Excitonic Creation of Highly Luminescent Defects In Situ in Working Organic Light-Emitting Diodes

Yong Biao Zhao, Grayson L. Ingram, Xi Wen Gong, Xi Yan Li, Li Na Quan, Pei Cheng Li, Jia Qi Xie, Edward H. Sargent*, Zheng Hong Lu

*Corresponding author for this work

Research output: Contribution to journalArticlepeer-review

7 Scopus citations


Excitons play the central role in organic optoelectronic devices.
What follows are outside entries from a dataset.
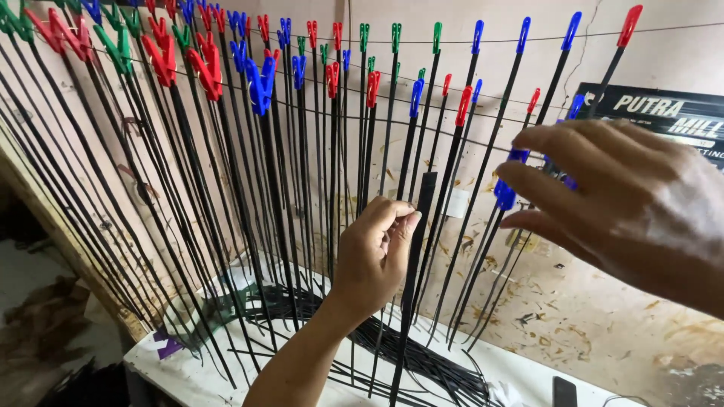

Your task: The person repeatedly picks up thin black rods, rolls them in a small container of dark paste, and then hangs them on a drying rack using colored clips. The process is repeated for multiple rods.

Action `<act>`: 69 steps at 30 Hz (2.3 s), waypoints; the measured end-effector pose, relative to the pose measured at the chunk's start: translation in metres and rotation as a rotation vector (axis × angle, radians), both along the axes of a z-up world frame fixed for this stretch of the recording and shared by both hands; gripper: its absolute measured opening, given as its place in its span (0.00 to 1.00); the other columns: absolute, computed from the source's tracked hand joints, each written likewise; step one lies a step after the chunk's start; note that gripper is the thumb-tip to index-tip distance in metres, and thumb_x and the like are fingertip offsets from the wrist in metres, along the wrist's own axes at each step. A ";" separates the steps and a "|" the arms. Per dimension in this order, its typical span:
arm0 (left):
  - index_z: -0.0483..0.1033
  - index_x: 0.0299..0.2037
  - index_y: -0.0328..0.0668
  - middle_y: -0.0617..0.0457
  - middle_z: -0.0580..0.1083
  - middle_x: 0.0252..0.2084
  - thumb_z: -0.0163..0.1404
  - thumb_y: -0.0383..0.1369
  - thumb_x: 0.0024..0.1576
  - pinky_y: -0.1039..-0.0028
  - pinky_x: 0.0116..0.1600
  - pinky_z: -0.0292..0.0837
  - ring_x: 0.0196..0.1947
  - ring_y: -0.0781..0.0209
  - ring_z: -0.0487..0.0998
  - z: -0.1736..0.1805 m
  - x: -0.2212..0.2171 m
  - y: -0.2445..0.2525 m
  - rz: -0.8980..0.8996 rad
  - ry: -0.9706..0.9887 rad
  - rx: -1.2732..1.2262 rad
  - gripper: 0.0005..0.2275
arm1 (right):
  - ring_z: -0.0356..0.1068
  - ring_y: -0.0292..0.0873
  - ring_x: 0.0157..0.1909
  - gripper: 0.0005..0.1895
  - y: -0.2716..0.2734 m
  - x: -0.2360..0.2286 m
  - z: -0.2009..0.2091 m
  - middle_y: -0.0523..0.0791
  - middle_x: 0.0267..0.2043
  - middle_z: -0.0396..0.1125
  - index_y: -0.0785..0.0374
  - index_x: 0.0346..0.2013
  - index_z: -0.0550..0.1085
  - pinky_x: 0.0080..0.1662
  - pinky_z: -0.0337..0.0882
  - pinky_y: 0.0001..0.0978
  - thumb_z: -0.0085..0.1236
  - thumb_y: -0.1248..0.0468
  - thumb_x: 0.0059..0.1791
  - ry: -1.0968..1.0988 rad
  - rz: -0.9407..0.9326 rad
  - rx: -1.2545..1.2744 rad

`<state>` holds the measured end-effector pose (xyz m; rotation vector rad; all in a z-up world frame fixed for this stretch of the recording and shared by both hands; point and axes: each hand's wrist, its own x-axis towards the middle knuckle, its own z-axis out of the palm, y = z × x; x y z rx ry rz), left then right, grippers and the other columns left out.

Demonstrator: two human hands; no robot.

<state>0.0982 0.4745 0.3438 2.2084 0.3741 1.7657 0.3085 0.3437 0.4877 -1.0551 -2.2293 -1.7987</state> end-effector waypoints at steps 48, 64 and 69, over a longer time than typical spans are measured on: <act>0.74 0.47 0.38 0.49 0.76 0.44 0.47 0.24 0.64 0.82 0.29 0.73 0.32 0.66 0.73 0.033 0.010 0.010 -0.113 0.034 -0.132 0.05 | 0.78 0.45 0.28 0.07 0.065 -0.045 0.052 0.50 0.32 0.76 0.72 0.49 0.75 0.28 0.75 0.36 0.51 0.69 0.61 0.564 0.242 -0.476; 0.72 0.47 0.37 0.43 0.77 0.49 0.42 0.29 0.66 0.75 0.41 0.83 0.49 0.53 0.82 0.032 0.012 0.006 -0.095 -0.032 -0.073 0.06 | 0.78 0.46 0.32 0.10 0.066 -0.045 0.055 0.50 0.33 0.76 0.72 0.50 0.74 0.31 0.76 0.37 0.50 0.67 0.61 0.567 0.252 -0.525; 0.58 0.67 0.22 0.28 0.64 0.68 0.35 0.29 0.68 0.59 0.75 0.61 0.72 0.38 0.65 0.029 0.009 -0.008 -0.208 -0.024 -0.111 0.19 | 0.78 0.47 0.34 0.10 0.065 -0.048 0.057 0.51 0.38 0.77 0.71 0.50 0.75 0.33 0.77 0.39 0.50 0.65 0.61 0.639 0.213 -0.540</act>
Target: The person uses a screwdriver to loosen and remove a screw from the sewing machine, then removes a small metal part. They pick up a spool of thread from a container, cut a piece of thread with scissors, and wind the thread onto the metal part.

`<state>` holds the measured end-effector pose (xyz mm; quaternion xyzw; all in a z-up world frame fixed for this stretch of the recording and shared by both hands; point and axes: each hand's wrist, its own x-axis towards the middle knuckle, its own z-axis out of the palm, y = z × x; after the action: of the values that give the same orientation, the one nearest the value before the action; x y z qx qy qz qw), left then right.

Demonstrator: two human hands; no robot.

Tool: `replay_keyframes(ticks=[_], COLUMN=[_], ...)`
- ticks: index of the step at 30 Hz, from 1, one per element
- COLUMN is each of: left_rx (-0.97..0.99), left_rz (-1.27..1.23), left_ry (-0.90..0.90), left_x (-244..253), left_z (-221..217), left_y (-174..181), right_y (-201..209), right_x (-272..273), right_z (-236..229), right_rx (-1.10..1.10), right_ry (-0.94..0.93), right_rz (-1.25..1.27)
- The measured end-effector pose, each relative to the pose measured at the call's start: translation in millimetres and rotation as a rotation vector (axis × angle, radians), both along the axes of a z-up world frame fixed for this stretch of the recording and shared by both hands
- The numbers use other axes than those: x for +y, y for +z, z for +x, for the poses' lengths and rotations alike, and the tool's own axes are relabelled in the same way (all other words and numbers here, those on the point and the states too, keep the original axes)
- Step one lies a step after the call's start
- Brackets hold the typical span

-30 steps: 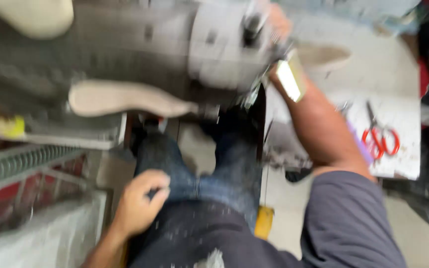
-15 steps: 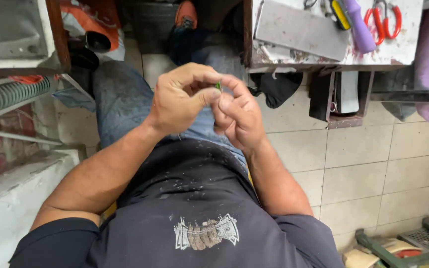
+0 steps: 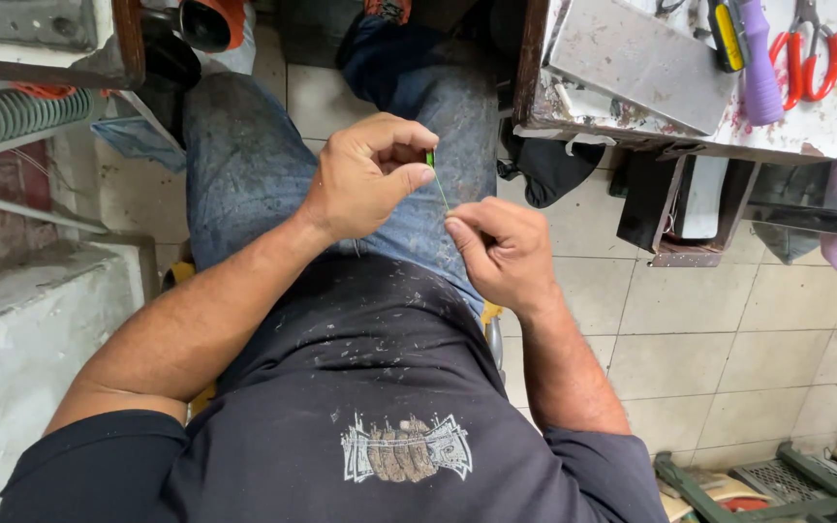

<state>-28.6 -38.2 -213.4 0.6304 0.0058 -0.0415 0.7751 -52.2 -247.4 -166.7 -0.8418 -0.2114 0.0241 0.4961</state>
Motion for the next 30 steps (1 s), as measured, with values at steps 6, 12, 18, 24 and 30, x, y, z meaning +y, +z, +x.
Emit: replay_keyframes(ticks=[6, 12, 18, 24, 30], left_rx=[0.059, 0.153, 0.029, 0.021, -0.120], left_rz=[-0.103, -0.365, -0.243, -0.103, -0.078], left_ry=[-0.006, -0.020, -0.135, -0.226, -0.246], left_x=[-12, -12, -10, -8, -6], left_z=[-4, -8, -10, -8, -8], left_y=[-6, -18, 8, 17, 38], right_y=[1, 11, 20, 22, 23], right_x=[-1, -7, -6, -8, -6], right_z=[2, 24, 40, 42, 43], right_rx=[0.043, -0.043, -0.238, -0.264, -0.253], right_ry=[-0.008, -0.087, -0.040, -0.035, -0.037], right_rz=[0.107, 0.132, 0.057, 0.028, 0.005])
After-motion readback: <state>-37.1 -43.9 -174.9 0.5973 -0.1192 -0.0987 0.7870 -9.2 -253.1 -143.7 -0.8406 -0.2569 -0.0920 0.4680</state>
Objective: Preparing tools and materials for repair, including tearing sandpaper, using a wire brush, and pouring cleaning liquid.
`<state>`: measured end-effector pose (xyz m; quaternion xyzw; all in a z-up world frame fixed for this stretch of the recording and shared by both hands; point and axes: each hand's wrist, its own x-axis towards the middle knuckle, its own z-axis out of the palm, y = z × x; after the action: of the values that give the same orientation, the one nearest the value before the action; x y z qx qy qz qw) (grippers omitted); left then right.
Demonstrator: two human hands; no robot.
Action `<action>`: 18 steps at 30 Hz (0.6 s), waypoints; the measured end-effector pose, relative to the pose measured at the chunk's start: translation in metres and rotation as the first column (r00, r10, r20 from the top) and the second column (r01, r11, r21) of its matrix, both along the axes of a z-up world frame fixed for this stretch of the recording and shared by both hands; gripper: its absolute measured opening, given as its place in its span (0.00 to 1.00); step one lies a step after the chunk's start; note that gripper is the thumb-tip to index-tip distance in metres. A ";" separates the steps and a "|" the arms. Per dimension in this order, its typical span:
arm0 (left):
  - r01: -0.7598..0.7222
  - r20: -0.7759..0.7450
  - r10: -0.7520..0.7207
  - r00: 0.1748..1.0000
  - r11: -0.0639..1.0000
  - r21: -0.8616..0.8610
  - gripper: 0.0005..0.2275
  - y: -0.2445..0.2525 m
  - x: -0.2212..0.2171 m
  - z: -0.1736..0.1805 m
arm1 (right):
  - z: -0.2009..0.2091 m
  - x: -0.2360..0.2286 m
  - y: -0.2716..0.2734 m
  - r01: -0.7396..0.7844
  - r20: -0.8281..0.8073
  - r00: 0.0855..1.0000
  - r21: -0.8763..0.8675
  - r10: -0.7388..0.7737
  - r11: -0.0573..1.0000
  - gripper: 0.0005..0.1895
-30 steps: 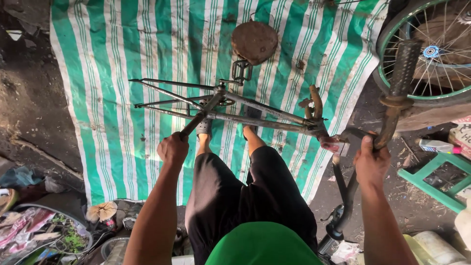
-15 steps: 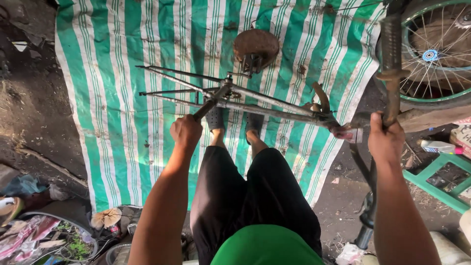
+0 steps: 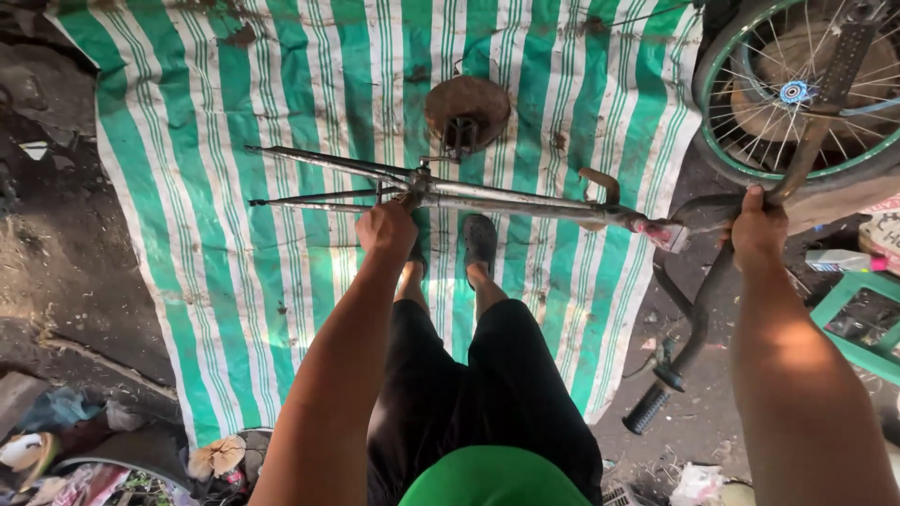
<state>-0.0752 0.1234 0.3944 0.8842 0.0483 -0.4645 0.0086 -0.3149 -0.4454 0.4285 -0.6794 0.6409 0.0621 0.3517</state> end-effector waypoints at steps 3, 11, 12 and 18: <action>0.058 -0.064 -0.052 0.997 0.994 0.094 0.13 0.004 -0.001 0.003 | 0.001 0.002 0.005 -0.173 -0.019 0.985 -0.026 0.172 0.985 0.32; -0.007 -0.006 0.008 1.000 0.995 0.100 0.15 -0.002 -0.019 0.013 | -0.036 -0.025 -0.013 -0.330 -0.003 0.942 -0.174 0.335 0.928 0.32; 0.004 -0.018 -0.003 1.000 0.995 0.099 0.15 0.000 -0.020 0.012 | -0.021 -0.019 -0.003 -0.323 -0.015 0.946 -0.171 0.325 0.931 0.32; -0.035 0.016 0.034 0.999 0.997 0.070 0.22 -0.003 -0.003 0.037 | 0.043 0.028 0.024 -0.370 -0.178 0.918 -0.061 0.354 0.927 0.35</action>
<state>-0.0778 0.1204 0.4309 0.8864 0.0800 -0.4558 -0.0142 -0.2868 -0.4213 0.4719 -0.7945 0.5331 0.1518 0.2482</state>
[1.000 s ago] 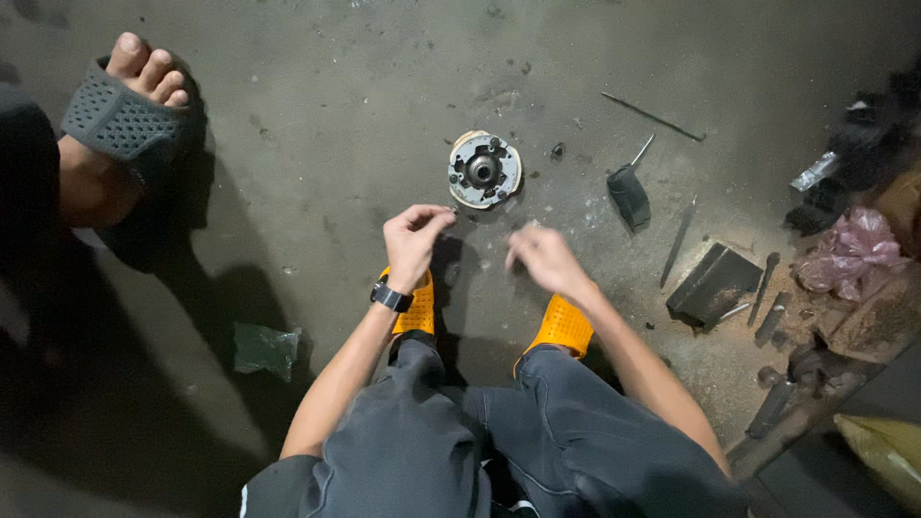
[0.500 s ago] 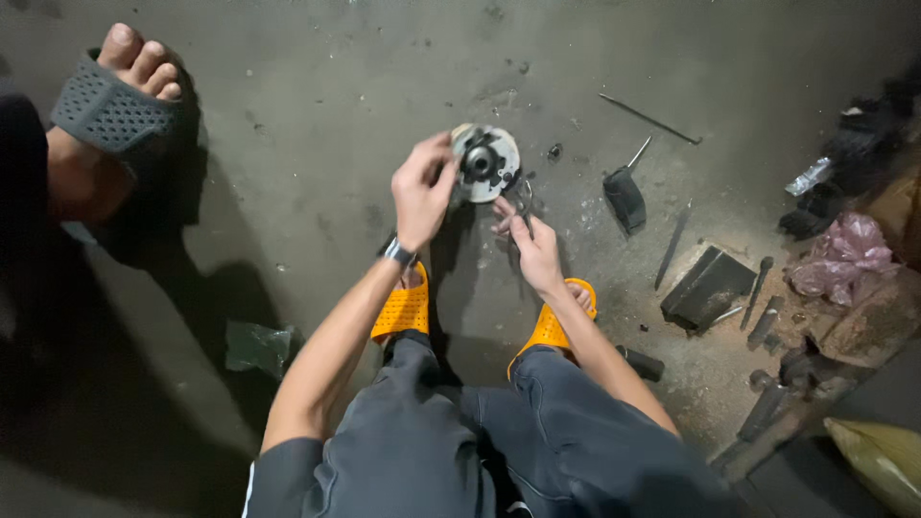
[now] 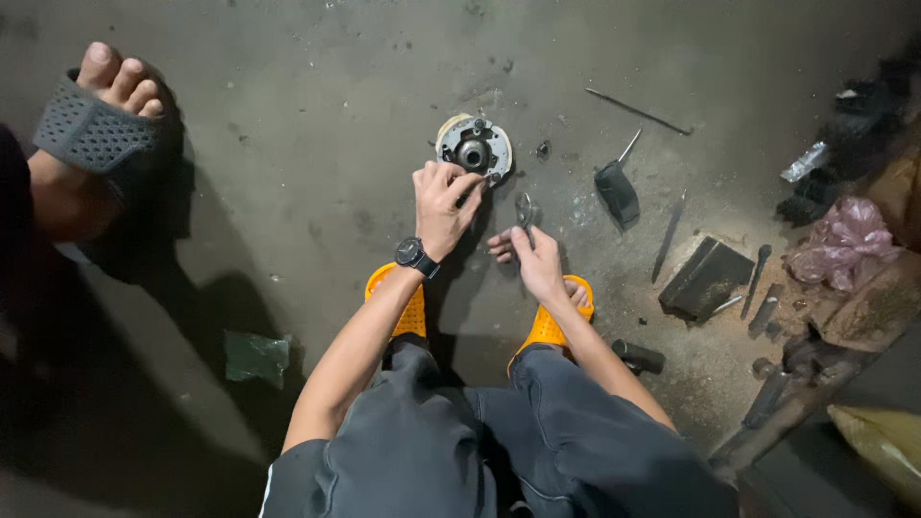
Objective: The person sits on the floor and assembles a circular mechanical component by inserting small metal pieces into its slots. They use pliers to grip and place the pieces, occasionally picking up additional parts from the floor and adjusting the component's position.
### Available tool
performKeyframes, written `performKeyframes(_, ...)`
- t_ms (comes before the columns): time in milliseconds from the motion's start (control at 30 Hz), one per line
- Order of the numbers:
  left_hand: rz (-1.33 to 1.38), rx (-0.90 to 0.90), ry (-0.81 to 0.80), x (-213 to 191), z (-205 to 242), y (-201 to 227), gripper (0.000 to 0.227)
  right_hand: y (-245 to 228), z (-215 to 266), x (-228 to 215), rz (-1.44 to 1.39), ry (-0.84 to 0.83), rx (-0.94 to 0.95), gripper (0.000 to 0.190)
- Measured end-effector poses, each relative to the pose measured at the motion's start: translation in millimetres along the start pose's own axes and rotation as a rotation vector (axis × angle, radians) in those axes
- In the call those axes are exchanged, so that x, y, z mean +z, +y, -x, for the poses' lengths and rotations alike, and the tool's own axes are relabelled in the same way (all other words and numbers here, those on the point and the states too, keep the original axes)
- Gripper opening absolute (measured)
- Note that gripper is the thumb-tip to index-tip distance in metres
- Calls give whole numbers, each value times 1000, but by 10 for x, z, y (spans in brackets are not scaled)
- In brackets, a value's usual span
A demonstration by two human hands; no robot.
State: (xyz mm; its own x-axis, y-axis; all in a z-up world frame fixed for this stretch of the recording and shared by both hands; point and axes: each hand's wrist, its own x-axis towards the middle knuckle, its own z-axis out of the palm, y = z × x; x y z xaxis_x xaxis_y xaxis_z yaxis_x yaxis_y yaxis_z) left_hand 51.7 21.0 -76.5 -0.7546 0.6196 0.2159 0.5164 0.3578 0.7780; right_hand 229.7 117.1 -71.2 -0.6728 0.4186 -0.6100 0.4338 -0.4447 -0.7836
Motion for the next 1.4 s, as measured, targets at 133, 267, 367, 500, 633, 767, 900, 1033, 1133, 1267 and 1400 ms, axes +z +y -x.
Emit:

Efficient exciton-to-photon and photon-to-electron conversion promote quantum yield in optoelectronic devices such as organic light-emitting diodes and organic solar cells. Exciton-related reaction products and defects in working devices have previously been viewed as fatal to stability. Here, the utilization of these excitonic reactions to create luminescent defects with extremely high (6.7%) external quantum efficiency in an operating device containing 1,1-bis((di-4-tolylamino)phenyl) cyclohexane (TAPC) is reported. Transient photoluminescence reveals a long delayed fluorescence lifetime (2.7 µs) from these emissive defects, indicating that they exhibit thermally activated delayed fluorescence. It is shown that the functional group of tri-p-tolylamine (TPTA) follows similar processes as TAPC, suggesting that the chemical nature of the observed luminescent defects is directly related to TPTA.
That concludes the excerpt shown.